Salt Lake City and County Building, アメリカ合衆国ソルトレイクシティ中心部にある市庁舎。
ソルトレイクシティ市・郡庁舎は、ダウンタウンにあるロマネスク・リバイバル様式の行政庁舎で、高さ78メートルの時計塔が特徴です。外壁は丁寧に加工された石と精巧な石積みの細部で覆われ、広場に堂々とした存在感を示しています。
この建物は1891年から1894年にかけて建設され、1896年のユタ州昇格から1915年に現在の州会議事堂が開庁するまで、州の一時的な政府の中枢として機能しました。その役割は20年以上にわたり、その後、郡と市の共同行政機能へと移行しました。
この建物は、ソルトレイクシティの社会的分裂の中から生まれ、その設計は、都市の将来像をめぐる競合する構想を反映した、意図的な建築的アイデンティティを表現しています。今日訪れる人々は、この建物がダウンタウンの広場を支配する様子から、こうした歴史の流れを感じ取ることができます。

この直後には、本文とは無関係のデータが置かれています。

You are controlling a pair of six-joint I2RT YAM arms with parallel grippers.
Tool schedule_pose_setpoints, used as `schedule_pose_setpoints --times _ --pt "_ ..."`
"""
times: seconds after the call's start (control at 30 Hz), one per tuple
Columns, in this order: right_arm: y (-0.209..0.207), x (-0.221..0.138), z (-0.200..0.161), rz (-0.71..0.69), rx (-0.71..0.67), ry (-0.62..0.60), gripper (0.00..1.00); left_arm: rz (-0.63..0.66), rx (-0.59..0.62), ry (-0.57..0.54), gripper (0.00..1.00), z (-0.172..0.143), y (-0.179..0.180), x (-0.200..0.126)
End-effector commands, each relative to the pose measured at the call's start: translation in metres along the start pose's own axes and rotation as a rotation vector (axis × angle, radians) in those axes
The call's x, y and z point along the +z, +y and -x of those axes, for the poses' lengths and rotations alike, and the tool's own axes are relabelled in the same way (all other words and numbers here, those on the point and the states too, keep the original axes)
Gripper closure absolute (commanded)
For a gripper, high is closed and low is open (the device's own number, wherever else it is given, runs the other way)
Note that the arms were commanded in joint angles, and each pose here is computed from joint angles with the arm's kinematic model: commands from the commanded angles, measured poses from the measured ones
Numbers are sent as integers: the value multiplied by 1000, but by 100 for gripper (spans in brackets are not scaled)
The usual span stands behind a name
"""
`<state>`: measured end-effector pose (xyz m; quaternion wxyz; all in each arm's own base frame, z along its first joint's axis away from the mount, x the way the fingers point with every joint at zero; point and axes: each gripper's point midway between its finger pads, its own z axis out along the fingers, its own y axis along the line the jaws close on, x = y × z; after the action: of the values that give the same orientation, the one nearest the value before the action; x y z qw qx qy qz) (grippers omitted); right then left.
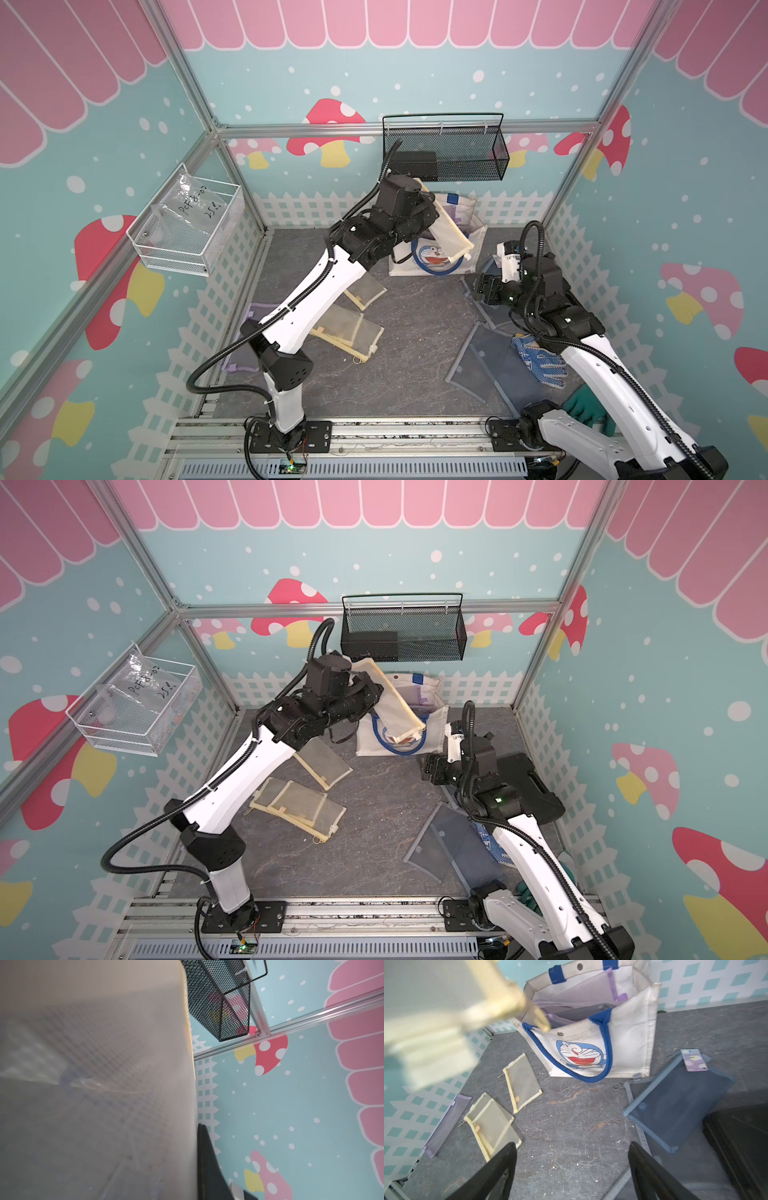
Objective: Put the pencil pouch into the canvas bag
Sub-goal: Place the pencil pouch in the canvas bag.
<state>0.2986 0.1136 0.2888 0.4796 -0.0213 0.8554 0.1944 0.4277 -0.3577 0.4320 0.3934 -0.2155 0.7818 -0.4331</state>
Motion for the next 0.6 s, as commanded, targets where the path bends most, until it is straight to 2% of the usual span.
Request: schedule_pose_setpoints --times 0.0,0.2,0.4,0.57 --pt "-21 -26 0 -124 -27 -6 14 36 -146 -71 100 5 5 23" --pt "-24 -48 2 -153 -42 -36 14 147 -333 -177 100 1 48 66" --pt "-21 -51 5 -140 -81 -34 14 91 -375 -274 100 18 53 93" --pt "-21 -56 15 -158 -149 -38 14 126 -444 -310 100 31 76 105"
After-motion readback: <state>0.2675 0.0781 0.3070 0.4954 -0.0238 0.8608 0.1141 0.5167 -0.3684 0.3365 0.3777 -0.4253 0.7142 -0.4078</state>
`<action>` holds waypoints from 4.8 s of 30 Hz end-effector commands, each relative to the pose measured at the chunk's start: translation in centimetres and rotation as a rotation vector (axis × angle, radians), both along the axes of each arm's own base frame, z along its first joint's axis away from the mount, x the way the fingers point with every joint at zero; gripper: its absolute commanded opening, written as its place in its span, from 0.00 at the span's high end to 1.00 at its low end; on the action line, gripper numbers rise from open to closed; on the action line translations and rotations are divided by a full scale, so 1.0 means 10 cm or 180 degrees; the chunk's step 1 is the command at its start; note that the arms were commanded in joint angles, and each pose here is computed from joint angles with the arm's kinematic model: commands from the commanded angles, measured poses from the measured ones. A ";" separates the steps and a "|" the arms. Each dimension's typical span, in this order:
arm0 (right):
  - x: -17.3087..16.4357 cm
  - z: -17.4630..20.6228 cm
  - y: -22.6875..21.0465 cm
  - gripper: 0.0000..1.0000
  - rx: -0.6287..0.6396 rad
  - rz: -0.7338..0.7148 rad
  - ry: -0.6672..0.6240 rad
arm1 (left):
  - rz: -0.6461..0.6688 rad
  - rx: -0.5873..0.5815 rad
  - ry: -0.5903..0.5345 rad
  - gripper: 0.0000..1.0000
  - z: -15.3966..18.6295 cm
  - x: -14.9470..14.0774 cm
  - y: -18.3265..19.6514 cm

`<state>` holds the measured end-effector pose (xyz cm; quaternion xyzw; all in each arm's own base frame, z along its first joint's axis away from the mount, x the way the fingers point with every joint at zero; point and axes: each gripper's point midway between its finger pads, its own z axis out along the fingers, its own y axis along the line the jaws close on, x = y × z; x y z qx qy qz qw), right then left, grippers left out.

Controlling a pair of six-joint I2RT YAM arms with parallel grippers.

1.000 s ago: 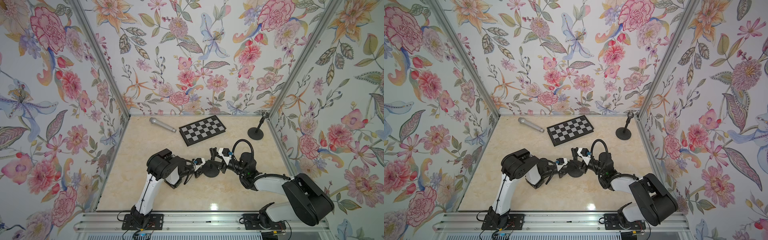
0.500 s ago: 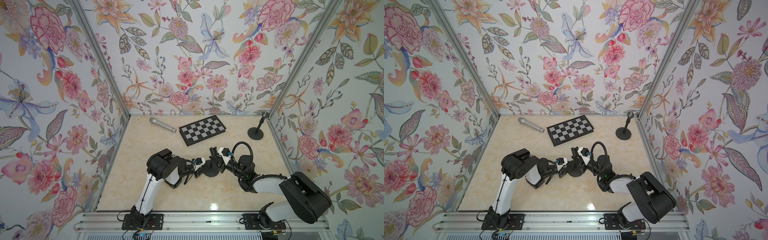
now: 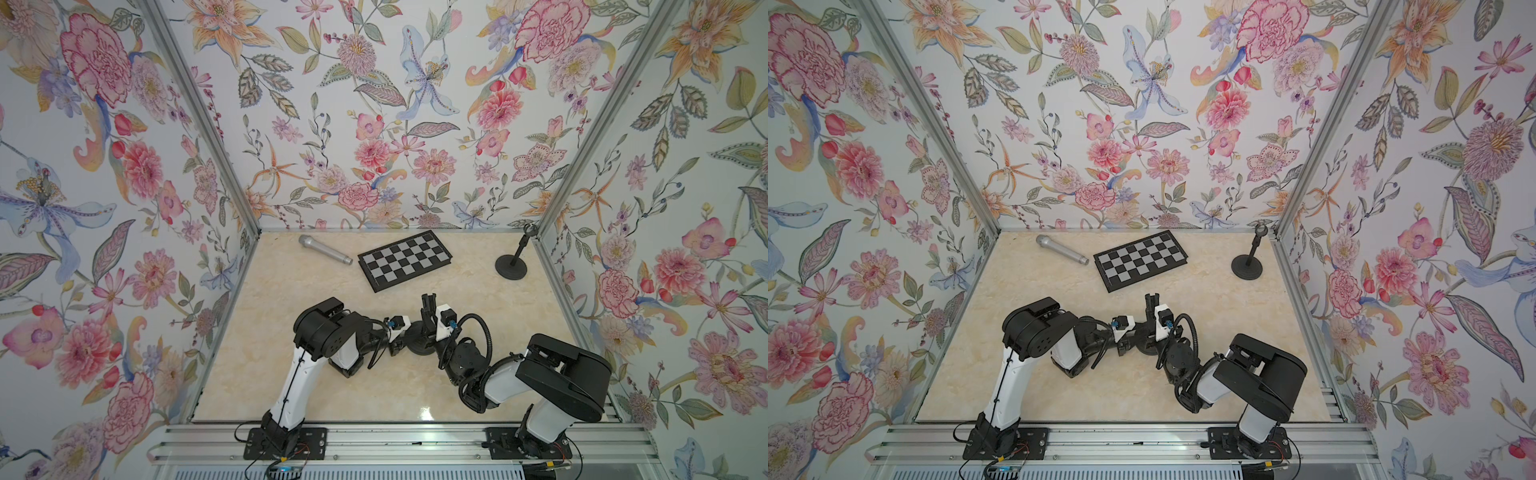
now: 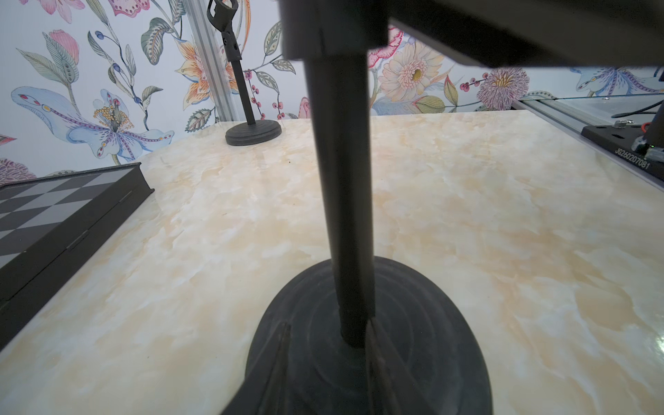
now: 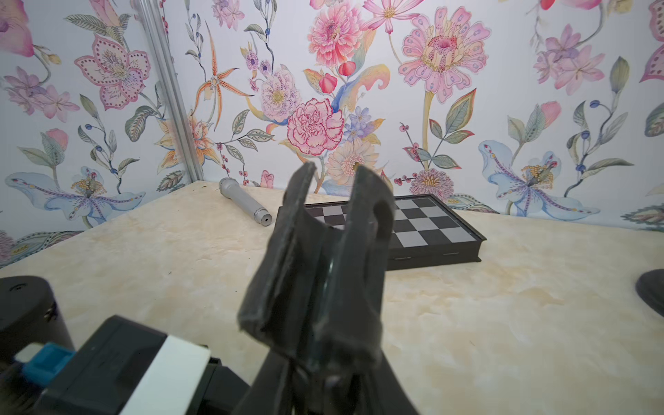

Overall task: Assemble a microphone stand
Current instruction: Pick up the microphone stand at the center of the board, then place the microphone stand at the center of the board, then reset both arms

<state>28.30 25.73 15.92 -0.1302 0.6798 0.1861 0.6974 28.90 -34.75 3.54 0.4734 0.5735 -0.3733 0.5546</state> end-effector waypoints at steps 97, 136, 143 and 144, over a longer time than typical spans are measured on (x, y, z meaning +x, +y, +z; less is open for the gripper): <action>3.37 0.37 -2.11 0.84 -0.0290 -0.1728 0.0237 | 0.1305 -0.0035 -0.0507 0.01 0.57 -0.07 0.80; 0.40 0.03 -1.89 0.00 -0.0877 -0.0806 0.0670 | 0.2354 0.0061 -0.0409 0.01 1.33 0.61 1.09; 0.42 -0.28 -2.35 0.00 -0.0829 -0.1246 0.0640 | 0.3103 0.0582 -0.0429 0.01 1.38 0.78 1.57; 0.48 -0.26 -2.38 0.00 -0.0832 -0.1261 0.0571 | 0.3152 0.0656 -0.0400 0.01 1.37 0.77 1.62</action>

この建物は、組織化されたツアーで一般に開放されており、さまざまな部屋や歴史的な情報を見学できます。事前にツアーの開催状況を確認し、営業時間内に訪問することをお勧めします。
1980年代に、この建物は耐震性を高め、本来の外観を復元するための大規模な改修工事を受けました。この大がかりな改修は、この地域でこの種のものとしては最も費用のかかった保存プロジェクトの一つでした。